**Collected material:**
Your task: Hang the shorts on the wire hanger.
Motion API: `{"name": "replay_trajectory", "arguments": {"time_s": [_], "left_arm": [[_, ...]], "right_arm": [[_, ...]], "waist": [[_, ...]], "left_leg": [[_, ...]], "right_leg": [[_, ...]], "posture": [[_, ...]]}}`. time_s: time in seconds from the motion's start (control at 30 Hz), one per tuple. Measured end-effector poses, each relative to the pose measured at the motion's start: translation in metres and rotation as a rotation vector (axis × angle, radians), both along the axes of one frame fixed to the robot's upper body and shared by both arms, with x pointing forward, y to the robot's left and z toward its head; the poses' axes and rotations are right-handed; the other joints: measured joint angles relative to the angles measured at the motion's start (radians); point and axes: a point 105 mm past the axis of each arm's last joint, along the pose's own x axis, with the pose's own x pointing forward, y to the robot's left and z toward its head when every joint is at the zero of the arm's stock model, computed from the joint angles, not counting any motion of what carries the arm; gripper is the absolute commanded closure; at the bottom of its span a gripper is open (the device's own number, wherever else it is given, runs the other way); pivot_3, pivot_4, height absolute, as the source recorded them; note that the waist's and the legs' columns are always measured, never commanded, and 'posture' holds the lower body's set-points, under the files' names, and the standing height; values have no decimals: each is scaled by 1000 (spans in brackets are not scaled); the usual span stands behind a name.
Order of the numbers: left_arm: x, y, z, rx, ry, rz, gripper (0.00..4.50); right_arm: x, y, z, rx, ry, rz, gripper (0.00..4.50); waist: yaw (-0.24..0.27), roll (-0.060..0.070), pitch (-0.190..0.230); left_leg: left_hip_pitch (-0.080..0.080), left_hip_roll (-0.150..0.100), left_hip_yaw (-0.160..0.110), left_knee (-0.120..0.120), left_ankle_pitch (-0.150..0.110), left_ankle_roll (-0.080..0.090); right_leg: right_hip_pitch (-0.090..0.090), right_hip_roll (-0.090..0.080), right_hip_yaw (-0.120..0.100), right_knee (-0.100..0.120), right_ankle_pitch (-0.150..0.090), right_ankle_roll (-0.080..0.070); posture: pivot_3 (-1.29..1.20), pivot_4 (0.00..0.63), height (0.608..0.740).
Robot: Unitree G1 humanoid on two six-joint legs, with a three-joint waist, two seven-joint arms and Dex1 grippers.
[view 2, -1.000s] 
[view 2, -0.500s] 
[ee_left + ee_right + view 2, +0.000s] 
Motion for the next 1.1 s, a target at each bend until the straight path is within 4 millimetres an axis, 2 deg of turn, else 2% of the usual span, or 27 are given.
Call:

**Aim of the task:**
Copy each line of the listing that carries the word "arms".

**Answer to this exercise:**
Motion API: `{"name": "replay_trajectory", "arguments": {"time_s": [_], "left_arm": [[_, ...]], "right_arm": [[_, ...]], "waist": [[_, ...]], "left_leg": [[_, ...]], "right_leg": [[_, ...]], "posture": [[_, ...]]}}`. time_s: time in seconds from the motion's start (control at 30 Hz), one per tuple. Measured end-effector poses, each relative to the pose measured at the motion's start: translation in metres and rotation as a rotation vector (axis × angle, radians), both along the axes of one frame fixed to the robot's upper body and shared by both arms, with x pointing forward, y to the robot's left and z toward its head; the poses' axes and rotations are right-handed; the other joints: measured joint angles relative to the angles measured at the motion's start (radians); point and axes: a point 105 mm past the axis of each arm's last joint, along the pose's own x axis, with the pose's own x pointing forward, y to the robot's left and z toward its head when every joint is at the zero of the arm's stock model, computed from the joint angles, not counting any motion of what carries the arm; gripper is the absolute commanded closure; at the bottom of its span a gripper is open (the device's own number, wherever else it is given, runs the other way); pivot_3, pivot_4, height absolute, as the source recorded them; note that the waist's and the legs' columns are always measured, never commanded, and 'posture' holds the lower body's set-points, under the files' names, and the standing height; values have no decimals: each is scaled by 1000 (spans in brackets are not scaled); the usual span stands behind a name.
Robot: Unitree G1 humanoid on two six-joint legs, with a three-joint waist, two seven-joint arms and Dex1 grippers.

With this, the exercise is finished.